Note that you can use the cd command on the pymol command line as you would in bash/tcsh, if you don’t remember the exact path to the script by heart.

Coloring Methyls in Pymol

:: pymol

This post expands on yesterday’s post that was focused on coloring protein structures by residue in Pymol.

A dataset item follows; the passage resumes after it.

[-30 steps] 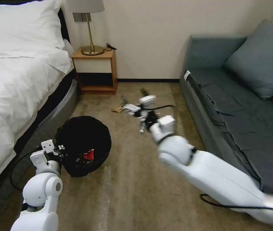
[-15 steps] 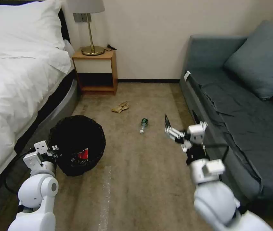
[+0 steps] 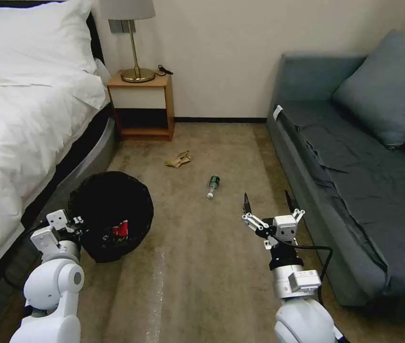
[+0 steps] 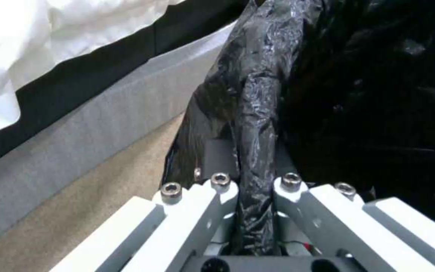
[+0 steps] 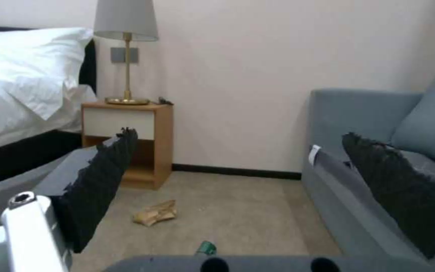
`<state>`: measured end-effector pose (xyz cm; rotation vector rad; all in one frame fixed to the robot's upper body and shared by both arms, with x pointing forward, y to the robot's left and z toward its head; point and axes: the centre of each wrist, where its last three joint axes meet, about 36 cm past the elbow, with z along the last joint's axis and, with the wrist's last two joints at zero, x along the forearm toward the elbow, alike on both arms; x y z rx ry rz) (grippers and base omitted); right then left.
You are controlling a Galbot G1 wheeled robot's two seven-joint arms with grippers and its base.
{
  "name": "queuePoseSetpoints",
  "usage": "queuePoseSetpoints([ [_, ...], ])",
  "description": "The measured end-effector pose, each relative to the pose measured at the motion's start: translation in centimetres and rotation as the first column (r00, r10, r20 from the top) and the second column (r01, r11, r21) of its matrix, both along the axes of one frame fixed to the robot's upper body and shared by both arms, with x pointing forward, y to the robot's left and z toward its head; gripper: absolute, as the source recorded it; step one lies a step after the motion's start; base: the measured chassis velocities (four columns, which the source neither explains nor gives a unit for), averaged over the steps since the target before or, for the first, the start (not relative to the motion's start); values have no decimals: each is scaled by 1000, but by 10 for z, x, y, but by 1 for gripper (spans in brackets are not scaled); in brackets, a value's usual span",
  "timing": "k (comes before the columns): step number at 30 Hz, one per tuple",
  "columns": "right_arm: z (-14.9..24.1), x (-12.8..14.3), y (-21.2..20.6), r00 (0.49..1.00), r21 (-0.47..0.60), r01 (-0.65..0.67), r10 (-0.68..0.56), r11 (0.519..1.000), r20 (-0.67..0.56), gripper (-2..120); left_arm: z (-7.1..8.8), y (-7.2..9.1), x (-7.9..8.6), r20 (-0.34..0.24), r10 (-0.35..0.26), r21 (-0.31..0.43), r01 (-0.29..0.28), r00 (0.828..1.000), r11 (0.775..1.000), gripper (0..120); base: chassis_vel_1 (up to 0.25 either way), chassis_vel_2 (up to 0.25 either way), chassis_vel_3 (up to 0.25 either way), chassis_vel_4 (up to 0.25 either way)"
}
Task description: Pick up the trash bin, then pick up the garbage on the floor and place it into the trash bin.
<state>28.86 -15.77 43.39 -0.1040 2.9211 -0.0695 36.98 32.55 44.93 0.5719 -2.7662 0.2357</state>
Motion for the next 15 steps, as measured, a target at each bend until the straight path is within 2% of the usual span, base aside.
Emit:
queuePoseSetpoints([
  [7, -4, 1, 0, 1000, -5, -8, 8, 1000, 5, 100, -1, 0, -1, -1, 1, -1, -1, 1000, 1000, 3, -93, 80, 90, -78],
  [15, -7, 3, -1, 1000, -14, -15, 15, 1000, -1, 100, 1, 1, -1, 4, 5, 0, -5, 1000, 1000, 3, -208, 204, 197, -215],
])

  1. Your data should be in a tab-delimited text file, formatted like this:

    2	ALA	CB	0.03416350
    8	ILE	CD1	0.43143940
    13	LEU	CD1	0.50597498
  2. Make sure you have downloaded data2bfactor.py from http://pldserver1.biochem.queensu.ca/~rlc/work/pymol/.
  3. Open pymol & load your protein structure.
  4. Run any scripts you want to use:

    PyMOL> run ~/scripts/data2bfactor.py
    PyMOL> run ~/scripts/spectrumany.py
  5. You may want to set all the b-factor data for your protein to –1 or to some other number beforehand, because any residues not mentioned in your data file will retain their original crystallographic B-factor:

    PyMOL> alter MyProtein, b=-1
  6. Define a selection of all your methyls:

    PyMOL> select MyMethyls, (resn ALA and name CB)+(resn ILE and name CD1)+(resn LEU and name CD1+CD2)+(resn MET+MSE and name CE)+(resn VAL and name CG1+CG2)+(resn THR and name CG2)
  7. Display things nicely:

    PyMOL> hide lines
    PyMOL> show cartoon
    PyMOL> dss
    PyMOL> color gray80, MyProtein
    PyMOL> show spheres, MyMethyls
    PyMOL> show sticks, resn ALA+ILE+LEU+VAL+MET and not (name c,o,n)
  8. Now load your data onto your selection using the data2b_atom function defined within data2bfactor.py.

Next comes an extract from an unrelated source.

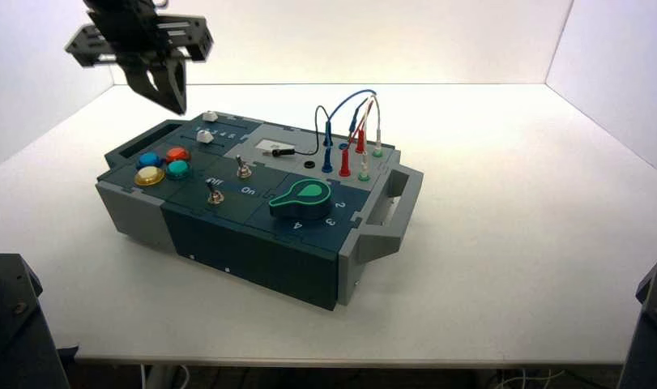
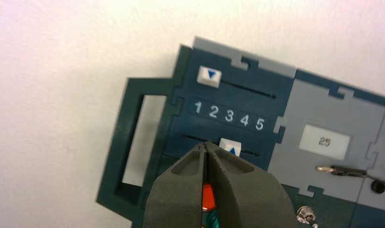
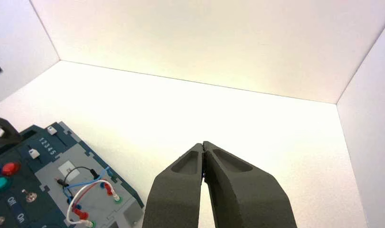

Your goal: Move the bottom slider to position 5.

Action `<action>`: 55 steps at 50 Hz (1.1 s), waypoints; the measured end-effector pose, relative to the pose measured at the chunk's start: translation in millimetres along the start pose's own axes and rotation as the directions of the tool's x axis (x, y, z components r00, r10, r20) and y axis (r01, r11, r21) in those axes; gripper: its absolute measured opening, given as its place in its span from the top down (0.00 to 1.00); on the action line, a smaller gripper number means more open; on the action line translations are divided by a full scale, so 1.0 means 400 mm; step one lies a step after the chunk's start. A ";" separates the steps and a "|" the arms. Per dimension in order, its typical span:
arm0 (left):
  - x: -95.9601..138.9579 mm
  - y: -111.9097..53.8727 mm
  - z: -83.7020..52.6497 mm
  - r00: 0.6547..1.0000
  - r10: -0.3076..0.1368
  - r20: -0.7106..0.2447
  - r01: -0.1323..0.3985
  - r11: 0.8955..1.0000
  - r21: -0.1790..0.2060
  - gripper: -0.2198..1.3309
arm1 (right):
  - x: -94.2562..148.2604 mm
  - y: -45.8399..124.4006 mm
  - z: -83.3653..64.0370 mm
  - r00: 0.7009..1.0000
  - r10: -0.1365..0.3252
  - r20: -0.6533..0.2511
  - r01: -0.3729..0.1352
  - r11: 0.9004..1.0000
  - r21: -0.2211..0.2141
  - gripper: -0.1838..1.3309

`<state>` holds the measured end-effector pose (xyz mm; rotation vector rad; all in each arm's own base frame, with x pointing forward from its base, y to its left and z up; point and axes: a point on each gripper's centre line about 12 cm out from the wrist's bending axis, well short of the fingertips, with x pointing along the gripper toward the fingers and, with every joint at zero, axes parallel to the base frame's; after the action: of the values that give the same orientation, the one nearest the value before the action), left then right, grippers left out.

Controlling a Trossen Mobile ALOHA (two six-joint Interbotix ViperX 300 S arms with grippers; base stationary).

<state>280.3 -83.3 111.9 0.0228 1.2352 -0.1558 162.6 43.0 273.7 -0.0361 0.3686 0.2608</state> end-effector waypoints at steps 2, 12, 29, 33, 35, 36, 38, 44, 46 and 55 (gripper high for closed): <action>0.006 -0.002 -0.002 1.000 0.000 -0.005 0.000 1.000 0.003 0.97 | 0.000 0.000 0.000 1.000 0.000 0.000 0.000 1.000 0.000 0.97; 0.044 -0.006 -0.002 0.999 0.004 -0.035 -0.003 1.000 0.010 0.97 | 0.000 0.000 0.000 1.000 -0.001 0.000 0.001 1.000 0.002 0.97; 0.056 -0.009 0.016 1.000 0.001 -0.014 -0.001 1.000 0.011 0.97 | -0.001 0.000 0.000 1.000 0.000 0.002 0.000 1.000 0.000 0.97; 0.058 -0.010 0.022 1.000 0.001 -0.011 -0.001 1.000 0.011 0.97 | -0.001 0.000 0.000 1.000 -0.001 0.002 0.001 1.000 0.002 0.97; 0.062 -0.010 0.024 1.000 0.001 -0.014 -0.001 1.000 0.009 0.97 | -0.002 0.000 0.001 1.000 0.001 0.005 -0.001 1.000 0.003 0.97; 0.063 -0.010 0.025 1.000 0.001 -0.014 -0.001 1.000 0.011 0.97 | -0.001 0.000 0.000 1.000 0.001 0.002 -0.001 1.000 0.001 0.97; 0.065 -0.010 0.026 1.000 0.002 -0.017 -0.002 1.000 0.009 0.96 | -0.001 0.000 0.000 1.000 0.001 0.002 -0.001 1.000 0.001 0.97; 0.069 -0.010 0.023 1.000 0.003 -0.025 -0.003 1.000 0.011 0.97 | -0.002 0.000 0.001 1.000 0.001 0.003 -0.001 1.000 0.001 0.97; 0.070 -0.010 0.023 1.000 0.003 -0.025 -0.003 1.000 0.011 0.97 | -0.002 0.000 0.001 1.000 0.001 0.003 -0.001 1.000 0.001 0.97; 0.077 -0.009 0.020 0.999 0.005 -0.034 -0.004 1.000 0.011 0.97 | -0.002 0.000 0.001 1.000 0.001 0.005 -0.001 1.000 0.001 0.97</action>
<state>297.2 -91.0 86.0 0.0375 1.2678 -0.1587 162.2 43.0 274.3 -0.0340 0.3642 0.2611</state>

    PyMOL> data2b_atom MyMethyls, /Users/username/Documents/datafile.txt
  9. Apply the color gradient:

    PyMOL> spectrumany b, red yellow, methyls
  10. Ray trace, save the image!

Pymol Color By Data

:: pymol

This post expands on info from a few other blog posts.

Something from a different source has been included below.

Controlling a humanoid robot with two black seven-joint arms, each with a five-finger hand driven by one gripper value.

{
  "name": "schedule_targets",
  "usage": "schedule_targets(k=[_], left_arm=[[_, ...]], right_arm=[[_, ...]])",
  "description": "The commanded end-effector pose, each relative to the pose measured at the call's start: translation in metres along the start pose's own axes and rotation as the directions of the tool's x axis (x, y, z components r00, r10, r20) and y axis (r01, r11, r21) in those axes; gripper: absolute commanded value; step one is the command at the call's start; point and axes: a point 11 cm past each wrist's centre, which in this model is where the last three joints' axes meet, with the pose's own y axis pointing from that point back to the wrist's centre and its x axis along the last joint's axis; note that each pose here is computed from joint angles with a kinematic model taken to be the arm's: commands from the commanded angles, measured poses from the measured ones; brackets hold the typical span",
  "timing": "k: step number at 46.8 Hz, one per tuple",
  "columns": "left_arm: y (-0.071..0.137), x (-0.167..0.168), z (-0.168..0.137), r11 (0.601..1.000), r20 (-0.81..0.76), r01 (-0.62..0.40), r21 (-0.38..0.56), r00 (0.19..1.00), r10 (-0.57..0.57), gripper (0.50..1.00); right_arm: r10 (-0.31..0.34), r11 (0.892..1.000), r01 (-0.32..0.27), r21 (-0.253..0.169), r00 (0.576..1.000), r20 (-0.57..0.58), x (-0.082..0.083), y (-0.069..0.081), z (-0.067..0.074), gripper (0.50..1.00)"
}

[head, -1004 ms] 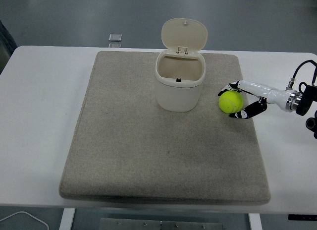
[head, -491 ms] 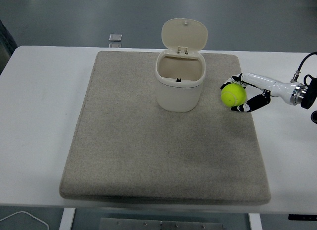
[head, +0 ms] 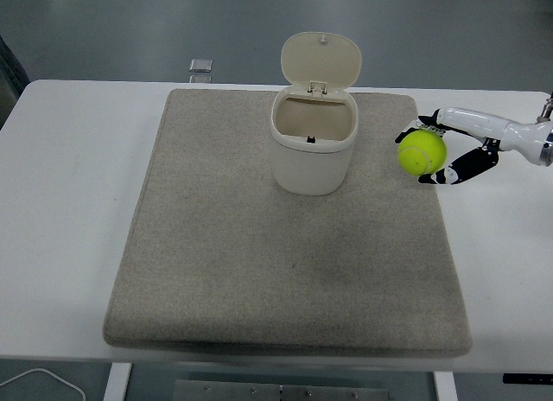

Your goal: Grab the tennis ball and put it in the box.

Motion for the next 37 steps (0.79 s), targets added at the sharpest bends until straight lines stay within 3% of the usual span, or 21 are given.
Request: schedule_targets(k=[1,10,16,19,29,37], left_arm=[[0.0,0.0,0.0,1.0,0.001,0.0,0.0,1.0,0.0,0.992],[0.0,0.0,0.0,1.0,0.001,0.0,0.0,1.0,0.0,0.992],[0.0,0.0,0.0,1.0,0.001,0.0,0.0,1.0,0.0,0.992],[0.0,0.0,0.0,1.0,-0.001,0.0,0.0,1.0,0.0,0.992],[0.0,0.0,0.0,1.0,-0.001,0.0,0.0,1.0,0.0,0.992],[0.0,0.0,0.0,1.0,0.001,0.0,0.0,1.0,0.0,0.992]], right_arm=[[0.002,0.999,-0.002,0.033,1.0,-0.005,0.013,0.003,-0.012,0.5],[0.006,0.996,-0.006,0.089,1.0,-0.004,0.036,0.001,-0.035,0.5],[-0.001,0.993,0.001,0.119,1.0,-0.004,0.039,-0.006,-0.046,0.5],[0.0,0.989,0.003,0.15,1.0,-0.021,0.045,-0.015,-0.059,0.5],[-0.022,0.973,0.03,0.231,0.999,-0.036,0.043,-0.043,-0.089,0.5],[-0.034,0.963,0.044,0.264,0.999,-0.043,0.038,-0.061,-0.104,0.5]])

  1. Your data should be in a tab-delimited text file, formatted like this:

    3	0.677985
    4	0.794402
    5	0.972709
  2. You may need to remove extra columns and/or headerscan cause problems. If you exported your file from excel, you may have to change your line break format. From a mac, you might see a bunch of ^M characters in your file. You can use a terminal to do one of these commands to fix the file:

    tr '\r' '\n' < macfile.txt > unixfile.txt
    tr -d '\r' < windowsfile.txt > unixfile.txt
  3. Save this data file to a known location, let’s say /Users/username/Documents/datafile.txt. It might make things easier to avoid having spaces in file or folder names. It seems to be important to use the absolute filename, rather than using shortcuts like ~.
  4. Download data2bfactor.py from http://pldserver1.biochem.queensu.ca/~rlc/work/pymol/.
  5. Download spectrumany.py from http://pymolwiki.org/index.php/Spectrumany.
  6. Save these scripts to a known location, let’s say ~/scripts/.
  7. Open pymol & load your protein structure.
  8. Run the scripts you downloaded using the PyMOL> commandline:

    PyMOL> run ~/scripts/data2bfactor.py
    PyMOL> run ~/scripts/spectrumany.py
  9. Make a named selection for the set of residues you want to color:

    PyMOL> select MyChainA, 3TGN and chain A and not resn Zn
  10. You may want to set all the b-factor data for your selection to 0 or to some other number beforehand, because any residues not mentioned in your data file will retain their original crystallographic B-factor:

    PyMOL> alter MyChainA, b=0
  11. Now load your data onto your selection using the data2b_res function defined within data2bfactor.py:

    PyMOL> data2b_res MyChainA, /Users/username/Documents/datafile.txt
  12. Now color by B-factor. If you are lucky and the color gradient you want is already included in Pymol, you can use the function spectrum:

    PyMOL> spectrum b, rainbow, MyChainA, minimum=0.6, maximum=1
  13. You will need to play around with minimum and maximum to optimize the image according to your data.
  14. If you want a color gradient not already defined in Pymol, you will need to use the spectrumany command:

    PyMOL> spectrumany b, red gray80, MyChainA, minimum=0.6,maximum=1
  15. Now use the Display menu to make sure the Background is not set to be opaque, and ray trace the image:

    PyMOL> ray
  16. Save your image and your session!